SAN FRANCISCO — A former Reed Smith tax partner who did not pay his own taxes will spend one year in prison.
U.S. Magistrate Judge Laurel Beeler sentenced James Kleier to prison on Wednesday for failing to file federal returns in 2008, 2009 and 2010, a period in which he earned more than $1.3 million. Beeler also ordered the 58-year-old San Francisco resident to pay $650,993 in restitution to the government for overdue taxes.
Kleier was a seasoned tax attorney, serving as the firmwide leader of Preston Gates & Ellis’ practice before jumping to Reed Smith in 2005. He also lectured on state and criminal tax law at Golden Gate University and UC-Hastings College of the Law. But he earned a more dubious distinction in 2009, making California’s list of the top 250 delinquent taxpayers, along with comic Sinbad and singer Dionne Warwick.
Although he was charged for three years of tax evasion, Kleier failed to report any income he earned from 1999 through 2010, according to the U.S. attorney’s office.
“The defendant, a tax attorney, knew that he was required to file tax returns and pay taxes,” U.S. Attorney Melinda Haag said in a statement. “This office will continue to work with the IRS to ensure that each person pays his or her fair share.”
Assistant Federal Public Defender Elizabeth Falk, who represented Kleier, did not immediately respond to a request for comment. The case was prosecuted by Assistant U.S. Attorney Thomas Newman.
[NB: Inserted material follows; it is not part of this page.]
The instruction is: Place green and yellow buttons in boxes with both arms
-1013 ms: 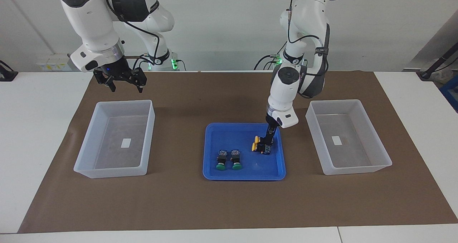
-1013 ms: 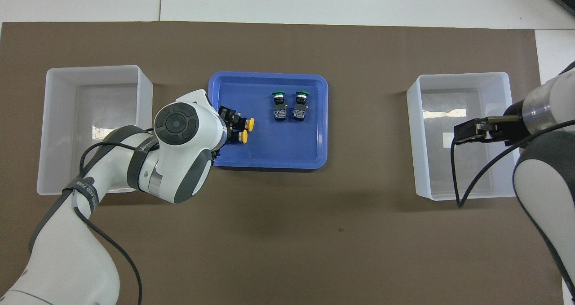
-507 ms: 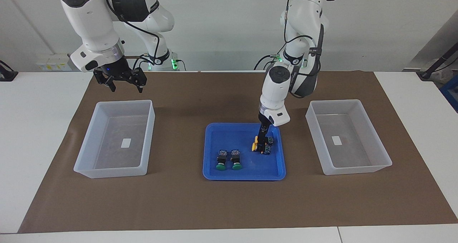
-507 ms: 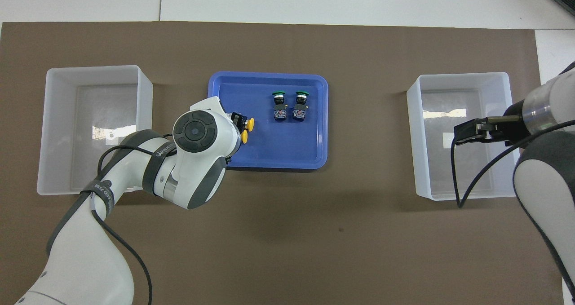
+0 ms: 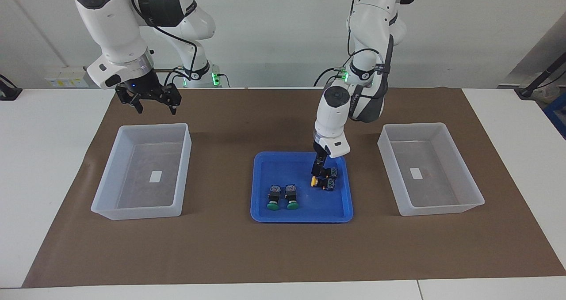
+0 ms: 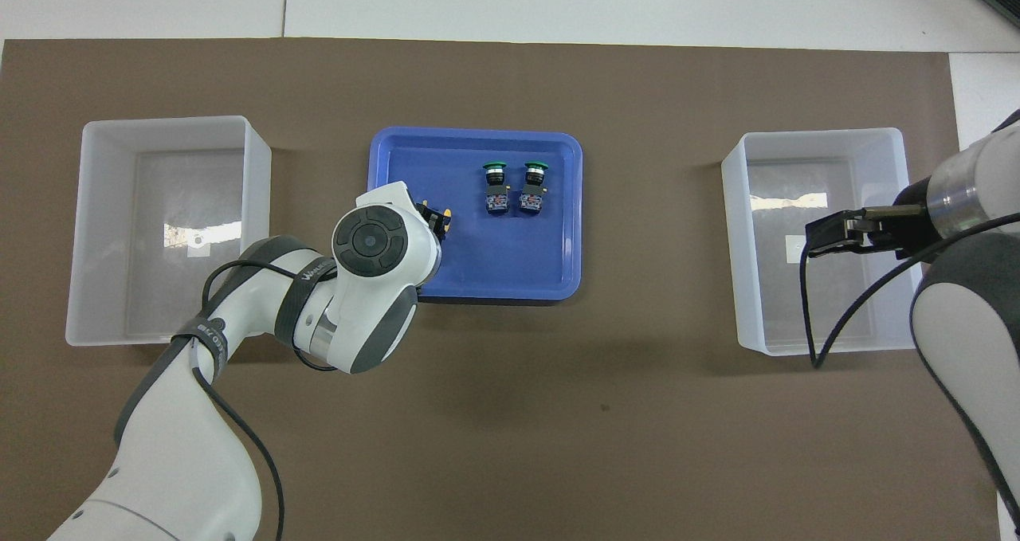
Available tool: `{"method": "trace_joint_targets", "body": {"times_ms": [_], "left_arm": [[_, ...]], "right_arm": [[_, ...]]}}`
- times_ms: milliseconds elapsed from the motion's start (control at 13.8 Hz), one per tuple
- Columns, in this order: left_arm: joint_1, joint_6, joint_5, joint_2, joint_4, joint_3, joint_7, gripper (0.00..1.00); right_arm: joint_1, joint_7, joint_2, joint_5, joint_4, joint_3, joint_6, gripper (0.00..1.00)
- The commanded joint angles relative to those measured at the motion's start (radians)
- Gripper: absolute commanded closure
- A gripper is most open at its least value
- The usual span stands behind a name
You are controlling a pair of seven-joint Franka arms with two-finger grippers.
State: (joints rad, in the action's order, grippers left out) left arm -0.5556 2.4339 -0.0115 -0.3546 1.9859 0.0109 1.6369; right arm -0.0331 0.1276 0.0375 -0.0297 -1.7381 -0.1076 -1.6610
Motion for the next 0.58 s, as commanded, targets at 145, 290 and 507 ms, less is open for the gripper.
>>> {"method": "trace_joint_targets", "body": {"times_ms": [145,290,507], "left_arm": [[-0.009,0.083,-0.002,-0.027,0.010,0.015,0.020,0.00],[0.015,0.105,-0.002,-0.041,-0.012,0.018,0.018,0.00],[0.025,0.140,-0.002,-0.047,-0.021,0.018,0.017,0.00]], "right_arm": [[-0.010,-0.029,0.019,0.028,-0.021,0.002,-0.014,0.00],[-0.010,-0.031,0.019,0.028,-0.021,0.002,-0.014,0.00],[-0.010,-0.029,0.019,0.028,-0.021,0.002,-0.014,0.00]]}}
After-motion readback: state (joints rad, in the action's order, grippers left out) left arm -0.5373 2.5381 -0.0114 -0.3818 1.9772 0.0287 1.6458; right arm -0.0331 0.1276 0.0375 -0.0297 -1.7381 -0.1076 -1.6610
Kleier remains an active member of the State Bar, according to its website. Laura Ernde, a bar spokeswoman, declined to comment specifically on Kleier’s case, but wrote in an email that a criminal conviction would typically be grounds for discipline, such as license suspension or disbarment. She added that the State Bar Court decides how to discipline attorneys after their convictions are finalized.
The sentence entered by Beeler mirrored a plea agreement filed in February in the U.S. District Court of the Northern District of California between Kleier and the U.S. attorney’s office. Kleier pleaded guilty to one misdemeanor count of willfully failing to file his taxes in 2008.
Kleier will surrender himself in September to begin serving his sentence.